From: Dmitry Vyukov <dvyukov@google.com>
To: Tetsuo Handa <penguin-kernel@i-love.sakura.ne.jp>
Cc: Michal Hocko <mhocko@kernel.org>,
Johannes Weiner <hannes@cmpxchg.org>,
cgroups@vger.kernel.org,
"linux-mm@kvack.org" <linux-mm@kvack.org>,
Andrew Morton <akpm@linux-foundation.org>,
syzkaller <syzkaller@googlegroups.com>,
Kostya Serebryany <kcc@google.com>,
Alexander Potapenko <glider@google.com>,
Sasha Levin <sasha.levin@oracle.com>,
Eric Dumazet <edumazet@google.com>,
Greg Thelen <gthelen@google.com>, Tejun Heo <tj@kernel.org>,
Peter Zijlstra <peterz@infradead.org>
Subject: Re: WARNING in handle_mm_fault
Date: Wed, 25 Nov 2015 18:32:15 +0100 [thread overview]
Message-ID: <CACT4Y+YhCXznHzu8ieQgA0spMq5=-Yfodt1jLDYz96rDoF5tyg@mail.gmail.com> (raw)
In-Reply-To: <CACT4Y+ZdF09hOnb_bL4GNjytSMMGvNde8=9pdZt6gZQB1sp0hQ@mail.gmail.com>
On Wed, Nov 25, 2015 at 6:21 PM, Dmitry Vyukov <dvyukov@google.com> wrote:
> On Wed, Nov 25, 2015 at 4:27 PM, Tetsuo Handa
> <penguin-kernel@i-love.sakura.ne.jp> wrote:
>> Dmitry Vyukov wrote:
>>> If the race described in
>>> http://www.spinics.net/lists/cgroups/msg14078.html does actually
>>> happen, then there is nothing to check.

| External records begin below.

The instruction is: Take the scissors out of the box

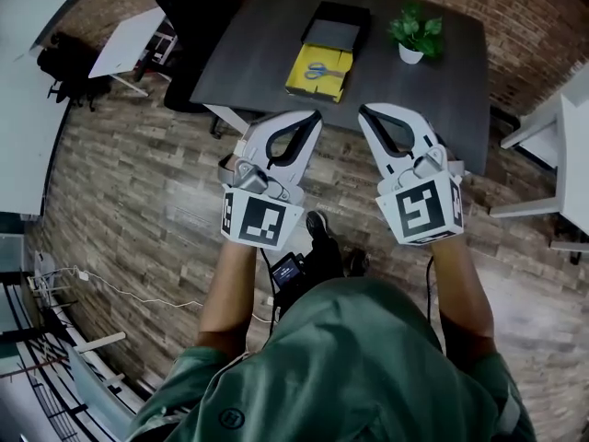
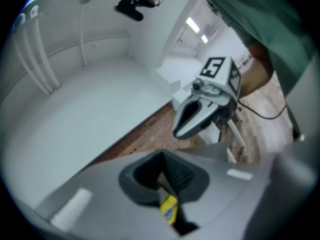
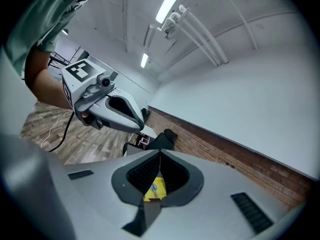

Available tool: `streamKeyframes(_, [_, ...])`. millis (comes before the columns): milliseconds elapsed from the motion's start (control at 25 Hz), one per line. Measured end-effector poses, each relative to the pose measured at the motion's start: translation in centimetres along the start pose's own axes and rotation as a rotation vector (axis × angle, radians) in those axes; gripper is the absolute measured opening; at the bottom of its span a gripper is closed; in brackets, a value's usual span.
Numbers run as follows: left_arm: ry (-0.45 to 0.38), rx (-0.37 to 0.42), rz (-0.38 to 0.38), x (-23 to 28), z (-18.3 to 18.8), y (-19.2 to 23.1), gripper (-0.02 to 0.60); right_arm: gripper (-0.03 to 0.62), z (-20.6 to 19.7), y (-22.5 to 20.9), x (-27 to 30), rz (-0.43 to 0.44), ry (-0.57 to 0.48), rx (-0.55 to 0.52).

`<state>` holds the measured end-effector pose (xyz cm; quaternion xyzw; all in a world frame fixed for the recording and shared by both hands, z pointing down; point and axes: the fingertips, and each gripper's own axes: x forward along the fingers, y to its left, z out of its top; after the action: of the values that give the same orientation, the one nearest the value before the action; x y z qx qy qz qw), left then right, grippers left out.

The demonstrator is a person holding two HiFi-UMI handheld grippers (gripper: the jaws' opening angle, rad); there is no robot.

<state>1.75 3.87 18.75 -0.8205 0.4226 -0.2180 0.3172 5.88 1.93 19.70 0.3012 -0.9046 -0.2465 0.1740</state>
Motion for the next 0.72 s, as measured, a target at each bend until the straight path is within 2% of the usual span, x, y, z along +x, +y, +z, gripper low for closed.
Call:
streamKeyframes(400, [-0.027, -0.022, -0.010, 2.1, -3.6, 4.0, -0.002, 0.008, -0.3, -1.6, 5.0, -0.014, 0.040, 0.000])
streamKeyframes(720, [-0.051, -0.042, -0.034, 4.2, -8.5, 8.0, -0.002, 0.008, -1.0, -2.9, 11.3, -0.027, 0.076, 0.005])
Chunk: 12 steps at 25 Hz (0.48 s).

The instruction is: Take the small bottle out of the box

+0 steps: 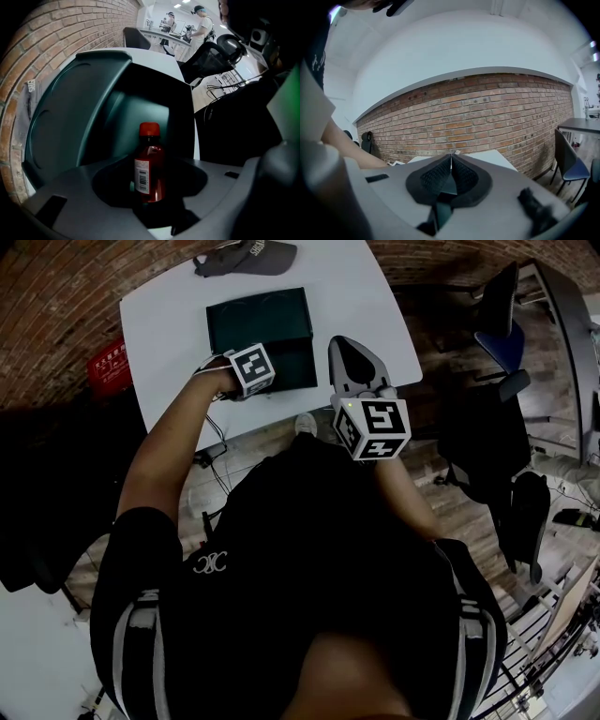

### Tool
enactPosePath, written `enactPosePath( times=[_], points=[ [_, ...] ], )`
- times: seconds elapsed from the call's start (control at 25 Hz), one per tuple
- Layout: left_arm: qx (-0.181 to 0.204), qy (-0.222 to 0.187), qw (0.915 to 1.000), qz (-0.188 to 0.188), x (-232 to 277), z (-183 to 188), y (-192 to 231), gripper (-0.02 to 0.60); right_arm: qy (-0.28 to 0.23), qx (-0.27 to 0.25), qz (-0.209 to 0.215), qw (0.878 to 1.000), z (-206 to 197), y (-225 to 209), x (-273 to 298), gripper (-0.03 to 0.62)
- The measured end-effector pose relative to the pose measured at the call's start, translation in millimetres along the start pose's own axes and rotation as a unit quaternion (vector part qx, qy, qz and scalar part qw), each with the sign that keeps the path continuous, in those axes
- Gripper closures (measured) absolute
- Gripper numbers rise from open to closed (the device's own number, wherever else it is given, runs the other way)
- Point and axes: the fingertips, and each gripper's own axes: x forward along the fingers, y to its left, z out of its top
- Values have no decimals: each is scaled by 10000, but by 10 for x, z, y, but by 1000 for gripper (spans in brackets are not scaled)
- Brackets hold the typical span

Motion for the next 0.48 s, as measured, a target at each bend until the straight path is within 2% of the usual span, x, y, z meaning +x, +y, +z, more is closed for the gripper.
enactPosePath(
  times=[0.2, 0.48],
  points=[
    [-232, -163, 9996, -23, 44, 13, -35, 354, -15, 10, 39, 10000, 22, -8, -14, 563],
    [-266, -280, 9992, 61, 19, -6, -5, 356, -11, 44, 46, 10000, 32, -14, -26, 563]
  ],
)
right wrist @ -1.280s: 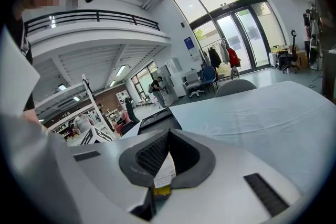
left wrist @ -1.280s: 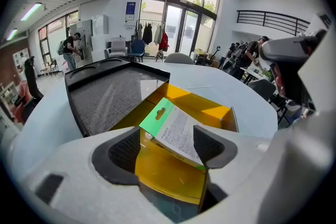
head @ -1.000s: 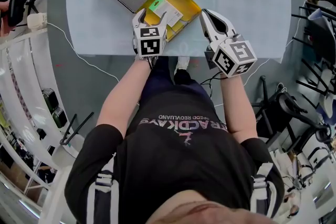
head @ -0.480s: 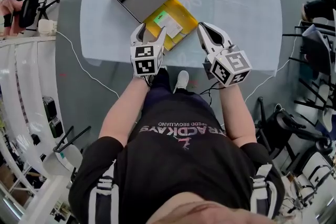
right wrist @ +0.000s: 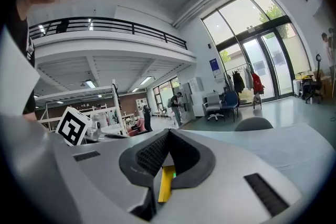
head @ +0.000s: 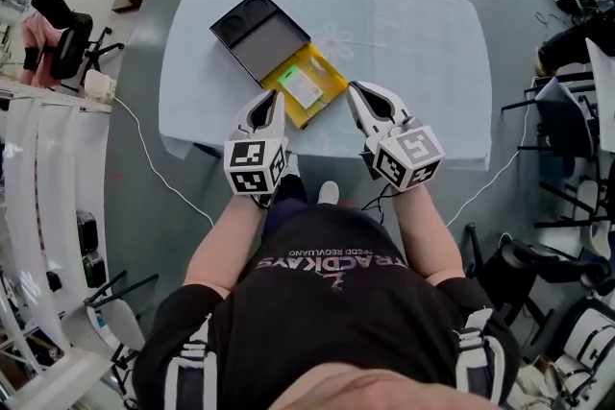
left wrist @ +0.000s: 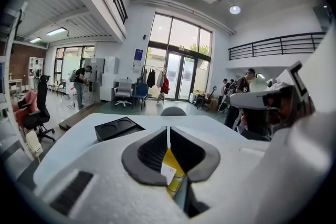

>>> https://gcc.gnu.org/ml/gcc/2012-02/msg00005.html talks about different
>>> memory locations, if there is store-widening involving different
>>> memory locations, then this is a compiler bug. But the race happens on
>>> a single memory location, in such case the code is buggy.
>>>
>>
>> All ->in_execve ->in_iowait ->sched_reset_on_fork ->sched_contributes_to_load
>> ->sched_migrated ->memcg_may_oom ->memcg_kmem_skip_account ->brk_randomized
>> shares the same byte.
>>
>> sched_fork(p) modifies p->sched_reset_on_fork but p is not yet visible.
>> __sched_setscheduler(p) modifies p->sched_reset_on_fork.
>> try_to_wake_up(p) modifies p->sched_contributes_to_load.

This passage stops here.